10 to hear: hear son: child my and to take: recieve word my and to multiply to/for you year life
Hoor, mijn zoon! en neem mijn redenen aan, en de jaren des levens zullen u vermenigvuldigd worden.
11 in/on/with way: conduct wisdom to show you to tread you in/on/with track uprightness
Ik onderwijs u in den weg der wijsheid; ik doe u treden in de rechte sporen.
12 in/on/with to go: walk you not be distressed step your and if to run: run not to stumble
In uw gaan zal uw tred niet benauwd worden, en indien gij loopt, zult gij niet struikelen.
13 to strengthen: hold in/on/with discipline: instruction not to slacken to watch her for he/she/it life your
Grijp de tucht aan, laat niet af; bewaar ze, want zij is uw leven.
14 in/on/with way wicked not to come (in): come and not to bless in/on/with way: conduct bad: evil
Kom niet op het pad der goddelozen, en treed niet op den weg der bozen.
15 to neglect him not to pass in/on/with him to turn aside from upon him and to pass
Verwerp dien, ga er niet door; wijk er van, en ga voorbij.
16 for not to sleep if: until not be evil and to plunder sleep their if: until not (to stumble *Q(K)*)
Want zij slapen niet, zo zij geen kwaad gedaan hebben; en hun slaap wordt weggenomen, zo zij niet iemand hebben doen struikelen.
17 for to feed on food: bread wickedness and wine violence to drink
Want zij eten brood der goddeloosheid, en drinken wijn van enkel geweld.
18 and way righteous like/as light brightness to go: continue and to light till to establish: prepare [the] day
Maar het pad der rechtvaardigen is gelijk een schijnend licht, voortgaande en lichtende tot den vollen dag toe.
19 way: conduct wicked like/as darkness not to know in/on/with what? to stumble
De weg der goddelozen is als donkerheid, zij weten niet, waarover zij struikelen zullen.

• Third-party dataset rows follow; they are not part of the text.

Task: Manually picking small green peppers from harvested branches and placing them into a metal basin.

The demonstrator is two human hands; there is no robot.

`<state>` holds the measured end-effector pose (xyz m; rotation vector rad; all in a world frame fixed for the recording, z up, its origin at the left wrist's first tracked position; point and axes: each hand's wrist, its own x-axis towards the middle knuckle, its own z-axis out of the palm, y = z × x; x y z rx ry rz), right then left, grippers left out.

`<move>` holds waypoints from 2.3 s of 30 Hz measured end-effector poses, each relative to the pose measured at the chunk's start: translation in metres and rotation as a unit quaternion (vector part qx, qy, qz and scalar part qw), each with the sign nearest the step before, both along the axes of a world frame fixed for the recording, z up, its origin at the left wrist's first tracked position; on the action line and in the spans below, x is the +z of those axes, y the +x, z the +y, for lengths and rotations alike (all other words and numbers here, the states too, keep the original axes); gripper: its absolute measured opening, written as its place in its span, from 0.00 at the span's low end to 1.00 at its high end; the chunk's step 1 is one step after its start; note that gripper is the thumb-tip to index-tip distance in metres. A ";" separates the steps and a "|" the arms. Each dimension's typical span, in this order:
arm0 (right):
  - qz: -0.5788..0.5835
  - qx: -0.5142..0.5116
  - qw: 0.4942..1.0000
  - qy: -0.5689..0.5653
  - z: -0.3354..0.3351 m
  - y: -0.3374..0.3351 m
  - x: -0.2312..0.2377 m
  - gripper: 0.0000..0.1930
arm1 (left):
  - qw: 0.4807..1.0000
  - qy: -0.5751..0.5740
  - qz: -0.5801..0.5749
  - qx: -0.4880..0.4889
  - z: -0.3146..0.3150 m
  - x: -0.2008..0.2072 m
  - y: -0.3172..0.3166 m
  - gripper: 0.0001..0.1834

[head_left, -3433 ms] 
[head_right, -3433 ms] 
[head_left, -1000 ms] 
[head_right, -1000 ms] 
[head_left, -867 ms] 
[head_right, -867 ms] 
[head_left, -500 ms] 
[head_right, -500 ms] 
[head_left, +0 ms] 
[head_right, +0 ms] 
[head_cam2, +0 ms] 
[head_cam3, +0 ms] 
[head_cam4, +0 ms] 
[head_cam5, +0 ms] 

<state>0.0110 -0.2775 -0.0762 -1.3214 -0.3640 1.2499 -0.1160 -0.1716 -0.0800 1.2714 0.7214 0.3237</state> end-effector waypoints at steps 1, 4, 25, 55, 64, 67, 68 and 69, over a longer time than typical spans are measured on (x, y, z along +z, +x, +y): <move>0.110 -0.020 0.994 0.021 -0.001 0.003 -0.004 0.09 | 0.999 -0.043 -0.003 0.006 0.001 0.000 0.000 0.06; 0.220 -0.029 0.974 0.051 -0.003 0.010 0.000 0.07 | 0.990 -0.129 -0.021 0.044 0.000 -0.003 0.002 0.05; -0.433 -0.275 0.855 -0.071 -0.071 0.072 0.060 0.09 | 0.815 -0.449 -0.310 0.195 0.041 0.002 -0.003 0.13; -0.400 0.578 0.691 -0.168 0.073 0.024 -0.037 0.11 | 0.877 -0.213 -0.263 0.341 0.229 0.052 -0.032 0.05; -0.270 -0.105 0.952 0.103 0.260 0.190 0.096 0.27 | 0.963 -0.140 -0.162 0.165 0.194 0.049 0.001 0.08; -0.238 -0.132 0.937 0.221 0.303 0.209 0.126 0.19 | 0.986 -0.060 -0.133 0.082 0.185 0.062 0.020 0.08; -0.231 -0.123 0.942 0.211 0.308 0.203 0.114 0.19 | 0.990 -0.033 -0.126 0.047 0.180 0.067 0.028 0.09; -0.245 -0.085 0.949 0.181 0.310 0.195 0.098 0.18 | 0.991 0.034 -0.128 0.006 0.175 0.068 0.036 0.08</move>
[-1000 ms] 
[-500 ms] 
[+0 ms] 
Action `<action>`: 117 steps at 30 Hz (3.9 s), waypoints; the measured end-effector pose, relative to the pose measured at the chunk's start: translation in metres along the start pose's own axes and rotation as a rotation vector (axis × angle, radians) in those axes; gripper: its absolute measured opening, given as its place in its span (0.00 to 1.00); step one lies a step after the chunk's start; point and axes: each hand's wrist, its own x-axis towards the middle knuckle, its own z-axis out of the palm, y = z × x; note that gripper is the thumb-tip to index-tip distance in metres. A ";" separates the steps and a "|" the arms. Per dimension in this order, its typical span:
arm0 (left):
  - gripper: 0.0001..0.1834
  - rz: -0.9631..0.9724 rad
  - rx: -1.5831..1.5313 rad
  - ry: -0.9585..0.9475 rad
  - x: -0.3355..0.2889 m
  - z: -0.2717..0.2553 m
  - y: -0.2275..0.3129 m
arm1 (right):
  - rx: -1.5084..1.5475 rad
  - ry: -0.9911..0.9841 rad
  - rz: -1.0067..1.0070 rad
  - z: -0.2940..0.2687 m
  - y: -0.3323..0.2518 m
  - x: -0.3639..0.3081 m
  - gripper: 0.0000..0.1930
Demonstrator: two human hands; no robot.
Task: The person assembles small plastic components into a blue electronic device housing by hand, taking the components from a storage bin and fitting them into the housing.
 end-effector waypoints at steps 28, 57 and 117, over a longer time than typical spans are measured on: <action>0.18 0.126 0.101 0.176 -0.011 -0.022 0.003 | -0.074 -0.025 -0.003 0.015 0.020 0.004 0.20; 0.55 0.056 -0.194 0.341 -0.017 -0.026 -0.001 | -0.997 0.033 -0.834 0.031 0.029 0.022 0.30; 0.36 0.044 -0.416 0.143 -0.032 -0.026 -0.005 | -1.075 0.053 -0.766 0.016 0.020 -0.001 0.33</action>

20 son: child my to/for word my to listen [emph?] to/for word my to stretch ear your
Mijn zoon! merk op mijn woorden, neig uw oor tot mijn redenen.
21 not be devious from eye: seeing your to keep: obey them in/on/with midst heart your
Laat ze niet wijken van uw ogen, behoud ze in het midden uws harten.
22 for life they(masc.) to/for to find them and to/for all flesh his healing
Want zij zijn het leven dengenen, die ze vinden, en een medicijn voor hun gehele vlees.
23 from all custody to watch heart your for from him outgoing life
Behoed uw hart boven al wat te bewaren is, want daaruit zijn de uitgangen des levens.
24 to turn aside: remove from you crookedness lip: word and perversity lip: words to remove from you
Doe de verkeerdheid des monds van u weg, en doe de verdraaidheid der lippen verre van u.
25 eye your to/for before to look and eyelid your to smooth before you
Laat uw ogen rechtuit zien, en uw oogleden zich recht voor u heen houden.
26 to envy track foot your and all way: conduct your to establish: establish
Weeg den gang uws voets, en laat al uw wegen wel gevestigd zijn.
27 not to stretch right and left to turn aside: depart foot your from bad: evil
Wijk niet ter rechter hand of ter linkerhand, wend uw voet af van het kwade.